On Mon, Mar 25, 2019 at 08:50:14AM -0500, Robert Dailey wrote:
> On Thu, Mar 21, 2019 at 2:29 PM Jeff King <[email protected]> wrote:
> > Tags can point to any object, including another tag. It looks like
> > somebody made an annotated tag of an annotated tag (probably by
> > mistake, given that they have the same tag-name).
> [..]
> Thanks for explaining. This is very helpful. Am I naive to think that
> this should be an error? I haven't seen a valid _pragmatic_ use for
> tags pointing to tags. In 100% of cases (including this one), it is
> done out of error. As per your example, users try to "correct" an
> annotated tag pointing at a wrong tag or commit. What they expect is
> the tag to point to the other tag's commit, but that's not what they
> get.
I don't think I've ever seen a tag-to-a-tag in the wild, but I wouldn't
be surprised if somebody has found a use for it. For example, because
tags can be signed, I can make a signature of your signature, showing a
cryptographic chain of custody.
And at any rate, it has been allowed in the data model for almost 15
years, so I think disallowing it now would be a bad idea. It might be
acceptable to introduce a safety valve into the porcelain, though.

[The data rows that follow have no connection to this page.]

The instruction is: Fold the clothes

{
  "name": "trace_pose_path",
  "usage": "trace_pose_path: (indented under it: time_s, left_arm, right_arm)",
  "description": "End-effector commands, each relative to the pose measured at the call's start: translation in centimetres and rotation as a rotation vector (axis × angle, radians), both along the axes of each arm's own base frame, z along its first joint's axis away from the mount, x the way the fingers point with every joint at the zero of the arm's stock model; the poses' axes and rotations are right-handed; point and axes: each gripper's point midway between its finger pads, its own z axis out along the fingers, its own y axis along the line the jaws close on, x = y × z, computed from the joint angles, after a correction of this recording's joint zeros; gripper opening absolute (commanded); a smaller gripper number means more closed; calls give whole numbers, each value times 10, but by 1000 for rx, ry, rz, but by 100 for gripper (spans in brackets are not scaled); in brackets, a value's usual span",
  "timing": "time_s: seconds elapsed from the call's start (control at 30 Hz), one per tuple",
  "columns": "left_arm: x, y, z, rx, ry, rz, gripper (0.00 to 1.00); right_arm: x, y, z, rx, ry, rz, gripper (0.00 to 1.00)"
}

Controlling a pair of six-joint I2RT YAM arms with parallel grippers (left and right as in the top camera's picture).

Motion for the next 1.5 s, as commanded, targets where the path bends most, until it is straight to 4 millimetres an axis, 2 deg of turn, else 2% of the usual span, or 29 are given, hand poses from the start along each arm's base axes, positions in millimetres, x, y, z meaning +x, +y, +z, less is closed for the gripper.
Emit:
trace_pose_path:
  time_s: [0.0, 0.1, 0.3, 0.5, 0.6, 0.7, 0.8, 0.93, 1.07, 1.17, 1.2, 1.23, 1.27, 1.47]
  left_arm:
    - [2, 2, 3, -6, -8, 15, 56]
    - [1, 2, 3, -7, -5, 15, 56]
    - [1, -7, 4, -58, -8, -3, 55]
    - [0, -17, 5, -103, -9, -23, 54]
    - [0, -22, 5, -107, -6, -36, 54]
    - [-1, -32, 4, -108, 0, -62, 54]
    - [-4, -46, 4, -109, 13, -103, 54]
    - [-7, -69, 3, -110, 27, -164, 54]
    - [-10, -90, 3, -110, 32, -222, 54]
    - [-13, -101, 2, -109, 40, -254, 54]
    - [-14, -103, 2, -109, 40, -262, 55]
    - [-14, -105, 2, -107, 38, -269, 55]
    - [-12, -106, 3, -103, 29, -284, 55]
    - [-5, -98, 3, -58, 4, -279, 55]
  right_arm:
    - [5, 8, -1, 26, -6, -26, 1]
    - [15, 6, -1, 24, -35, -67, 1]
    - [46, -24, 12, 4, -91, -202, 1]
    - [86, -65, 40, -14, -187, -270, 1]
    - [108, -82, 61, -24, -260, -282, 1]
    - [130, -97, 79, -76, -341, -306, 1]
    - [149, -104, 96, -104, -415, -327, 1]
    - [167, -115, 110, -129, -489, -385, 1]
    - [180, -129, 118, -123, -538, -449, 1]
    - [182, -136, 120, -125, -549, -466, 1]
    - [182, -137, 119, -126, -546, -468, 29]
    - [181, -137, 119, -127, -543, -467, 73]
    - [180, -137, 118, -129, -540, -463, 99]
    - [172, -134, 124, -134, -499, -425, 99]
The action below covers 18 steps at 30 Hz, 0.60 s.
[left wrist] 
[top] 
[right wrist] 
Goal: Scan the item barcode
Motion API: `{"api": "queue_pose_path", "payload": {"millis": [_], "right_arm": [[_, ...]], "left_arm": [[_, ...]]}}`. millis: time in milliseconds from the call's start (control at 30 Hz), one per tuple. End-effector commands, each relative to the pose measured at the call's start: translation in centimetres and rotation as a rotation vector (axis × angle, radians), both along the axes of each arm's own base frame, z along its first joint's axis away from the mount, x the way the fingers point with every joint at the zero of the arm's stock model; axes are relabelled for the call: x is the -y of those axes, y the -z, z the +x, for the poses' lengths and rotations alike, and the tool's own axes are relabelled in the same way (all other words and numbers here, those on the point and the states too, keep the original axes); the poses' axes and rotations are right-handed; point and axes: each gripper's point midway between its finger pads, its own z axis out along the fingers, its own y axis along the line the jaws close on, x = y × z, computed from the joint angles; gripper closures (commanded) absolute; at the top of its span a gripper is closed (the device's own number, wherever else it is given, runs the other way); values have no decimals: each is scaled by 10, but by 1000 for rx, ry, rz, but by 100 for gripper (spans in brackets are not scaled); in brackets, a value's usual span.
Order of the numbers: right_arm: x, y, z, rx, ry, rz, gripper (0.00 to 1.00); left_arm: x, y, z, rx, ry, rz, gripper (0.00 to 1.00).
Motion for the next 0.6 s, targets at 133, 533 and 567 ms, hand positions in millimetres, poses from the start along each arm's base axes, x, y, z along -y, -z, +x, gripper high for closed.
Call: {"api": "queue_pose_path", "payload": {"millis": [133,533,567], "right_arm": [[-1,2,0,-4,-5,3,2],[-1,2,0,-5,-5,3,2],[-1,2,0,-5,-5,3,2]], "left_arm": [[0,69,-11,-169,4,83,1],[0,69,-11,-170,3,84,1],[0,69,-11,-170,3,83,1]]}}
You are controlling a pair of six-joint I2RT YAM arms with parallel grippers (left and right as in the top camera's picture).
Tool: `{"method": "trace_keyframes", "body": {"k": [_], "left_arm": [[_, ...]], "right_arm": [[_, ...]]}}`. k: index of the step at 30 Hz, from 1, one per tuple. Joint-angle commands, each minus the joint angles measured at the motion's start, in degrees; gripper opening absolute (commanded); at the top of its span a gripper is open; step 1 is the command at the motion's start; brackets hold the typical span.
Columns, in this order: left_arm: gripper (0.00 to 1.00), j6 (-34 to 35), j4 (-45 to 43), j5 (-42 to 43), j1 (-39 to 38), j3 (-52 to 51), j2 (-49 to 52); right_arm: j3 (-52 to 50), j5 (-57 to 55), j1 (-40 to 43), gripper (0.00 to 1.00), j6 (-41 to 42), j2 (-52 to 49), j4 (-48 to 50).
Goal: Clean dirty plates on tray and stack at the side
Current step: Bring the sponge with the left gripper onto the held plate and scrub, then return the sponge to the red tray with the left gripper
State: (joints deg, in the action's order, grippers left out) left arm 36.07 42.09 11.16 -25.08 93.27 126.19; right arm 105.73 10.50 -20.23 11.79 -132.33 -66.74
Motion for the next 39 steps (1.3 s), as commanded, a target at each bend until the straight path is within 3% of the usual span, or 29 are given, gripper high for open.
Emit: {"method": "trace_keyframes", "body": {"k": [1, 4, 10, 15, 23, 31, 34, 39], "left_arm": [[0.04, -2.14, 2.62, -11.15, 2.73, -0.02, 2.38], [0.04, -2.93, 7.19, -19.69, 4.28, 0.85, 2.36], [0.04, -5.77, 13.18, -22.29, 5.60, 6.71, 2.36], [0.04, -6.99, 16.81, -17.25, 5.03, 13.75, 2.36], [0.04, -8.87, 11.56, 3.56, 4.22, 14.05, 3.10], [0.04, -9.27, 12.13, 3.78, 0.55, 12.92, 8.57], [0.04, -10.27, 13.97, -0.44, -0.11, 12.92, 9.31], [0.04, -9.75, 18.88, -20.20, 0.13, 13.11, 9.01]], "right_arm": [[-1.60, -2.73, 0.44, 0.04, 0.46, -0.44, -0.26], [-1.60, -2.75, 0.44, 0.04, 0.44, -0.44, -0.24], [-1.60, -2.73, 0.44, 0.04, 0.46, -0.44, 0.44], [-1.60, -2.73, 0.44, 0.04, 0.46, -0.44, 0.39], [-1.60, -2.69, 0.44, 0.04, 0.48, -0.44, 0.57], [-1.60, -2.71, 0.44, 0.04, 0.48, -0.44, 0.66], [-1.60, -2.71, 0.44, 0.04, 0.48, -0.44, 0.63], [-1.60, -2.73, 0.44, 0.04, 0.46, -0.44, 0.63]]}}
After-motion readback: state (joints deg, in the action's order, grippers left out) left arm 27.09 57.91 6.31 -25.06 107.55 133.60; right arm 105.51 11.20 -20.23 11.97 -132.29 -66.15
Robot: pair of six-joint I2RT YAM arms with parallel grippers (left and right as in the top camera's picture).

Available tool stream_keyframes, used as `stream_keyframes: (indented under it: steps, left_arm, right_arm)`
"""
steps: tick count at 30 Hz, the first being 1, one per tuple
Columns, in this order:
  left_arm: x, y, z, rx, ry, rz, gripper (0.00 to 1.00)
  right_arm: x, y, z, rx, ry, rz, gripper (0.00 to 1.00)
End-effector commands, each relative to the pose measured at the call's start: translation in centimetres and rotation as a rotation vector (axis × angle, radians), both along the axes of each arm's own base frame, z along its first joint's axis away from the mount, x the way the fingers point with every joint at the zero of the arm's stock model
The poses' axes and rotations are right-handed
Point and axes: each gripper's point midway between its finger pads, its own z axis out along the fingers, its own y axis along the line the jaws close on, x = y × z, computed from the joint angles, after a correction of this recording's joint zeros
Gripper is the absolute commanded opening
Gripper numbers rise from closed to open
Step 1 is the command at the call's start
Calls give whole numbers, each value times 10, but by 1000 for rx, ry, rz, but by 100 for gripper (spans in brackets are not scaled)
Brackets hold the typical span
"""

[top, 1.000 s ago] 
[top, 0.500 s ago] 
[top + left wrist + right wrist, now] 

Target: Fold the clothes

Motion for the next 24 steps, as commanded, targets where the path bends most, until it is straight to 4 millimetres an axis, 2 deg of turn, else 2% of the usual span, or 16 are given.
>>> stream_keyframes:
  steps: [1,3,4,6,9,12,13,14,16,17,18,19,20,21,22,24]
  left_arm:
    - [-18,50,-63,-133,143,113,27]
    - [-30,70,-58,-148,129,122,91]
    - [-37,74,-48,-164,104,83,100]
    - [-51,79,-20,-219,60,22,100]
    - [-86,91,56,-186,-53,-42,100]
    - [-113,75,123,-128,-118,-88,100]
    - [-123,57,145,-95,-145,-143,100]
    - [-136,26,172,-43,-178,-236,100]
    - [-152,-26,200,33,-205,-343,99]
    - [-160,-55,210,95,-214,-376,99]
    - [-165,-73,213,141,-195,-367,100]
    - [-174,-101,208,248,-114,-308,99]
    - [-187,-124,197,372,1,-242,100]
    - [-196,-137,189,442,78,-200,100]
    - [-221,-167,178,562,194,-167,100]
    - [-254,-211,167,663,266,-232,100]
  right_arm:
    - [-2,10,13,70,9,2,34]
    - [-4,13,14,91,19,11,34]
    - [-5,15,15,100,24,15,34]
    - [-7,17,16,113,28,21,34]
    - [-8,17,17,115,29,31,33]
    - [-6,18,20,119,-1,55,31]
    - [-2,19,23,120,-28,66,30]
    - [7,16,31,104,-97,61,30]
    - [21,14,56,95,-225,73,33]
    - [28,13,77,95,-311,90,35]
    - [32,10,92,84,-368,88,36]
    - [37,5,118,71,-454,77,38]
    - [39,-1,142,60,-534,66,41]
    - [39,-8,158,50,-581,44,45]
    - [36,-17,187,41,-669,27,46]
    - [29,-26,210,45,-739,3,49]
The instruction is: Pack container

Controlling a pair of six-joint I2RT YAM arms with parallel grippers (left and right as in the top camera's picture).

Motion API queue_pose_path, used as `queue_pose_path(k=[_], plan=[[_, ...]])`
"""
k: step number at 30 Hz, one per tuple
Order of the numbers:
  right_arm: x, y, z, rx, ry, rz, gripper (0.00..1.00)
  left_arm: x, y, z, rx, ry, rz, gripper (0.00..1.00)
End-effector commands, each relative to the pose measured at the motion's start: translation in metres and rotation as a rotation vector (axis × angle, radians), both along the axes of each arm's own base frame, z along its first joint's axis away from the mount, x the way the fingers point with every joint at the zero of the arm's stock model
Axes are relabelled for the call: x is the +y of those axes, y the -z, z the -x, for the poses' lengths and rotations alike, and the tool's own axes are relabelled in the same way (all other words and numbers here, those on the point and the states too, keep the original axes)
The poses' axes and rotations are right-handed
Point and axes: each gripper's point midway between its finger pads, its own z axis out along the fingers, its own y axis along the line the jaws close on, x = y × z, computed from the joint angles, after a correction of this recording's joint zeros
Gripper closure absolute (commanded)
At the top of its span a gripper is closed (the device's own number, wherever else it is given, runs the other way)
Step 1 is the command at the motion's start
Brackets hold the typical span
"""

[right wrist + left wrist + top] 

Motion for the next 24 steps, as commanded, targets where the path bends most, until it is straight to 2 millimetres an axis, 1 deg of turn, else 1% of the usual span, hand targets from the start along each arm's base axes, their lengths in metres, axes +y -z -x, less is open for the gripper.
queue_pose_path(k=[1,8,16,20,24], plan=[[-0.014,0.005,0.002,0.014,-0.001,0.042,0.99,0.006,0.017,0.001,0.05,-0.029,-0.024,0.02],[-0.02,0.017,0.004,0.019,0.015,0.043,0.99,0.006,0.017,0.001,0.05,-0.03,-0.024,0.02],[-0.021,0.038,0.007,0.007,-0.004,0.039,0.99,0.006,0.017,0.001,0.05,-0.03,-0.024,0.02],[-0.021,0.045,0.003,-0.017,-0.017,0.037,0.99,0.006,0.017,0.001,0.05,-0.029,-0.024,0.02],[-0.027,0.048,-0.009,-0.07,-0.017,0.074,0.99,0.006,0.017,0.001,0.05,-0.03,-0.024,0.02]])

> From a high-level, pragmatic perspective, doesn't it make more sense
> to change the git behavior so that annotated tags may only point to
> commit objects? And in the `git tag -f -m outer mytag mytag` case in
> your example, this would automatically perform `mytag^{}` to ensure
> that the behavior the user expects is the behavior they get?
I think "just commits" is too restrictive. linux.git contains a tag of a
tree, for example (we also have tags pointing to blobs in git.git, but
they are not annotated).
However, I could see an argument for the git-tag porcelain to notice a
tag-of-tag and complain. Probably peeling the tag automatically is a bad
idea, just because it behaved differently for so long. But something
like might be OK:
$ git tag -a mytag
error: refusing to make a recursive tag
hint: The object 'mytag' referred to by your new tag is already a tag.
hint:
hint: If you meant to create a tag of a tag, use:
hint:
hint: git tag -a -f mytag
hint:
hint: If you meant to tag the object that it points to, use:
hint:
hint: git tag -a mytag^{}
It would be a minor annoyance to somebody who frequently makes
tags-of-tags, but it leaves them with an escape hatch.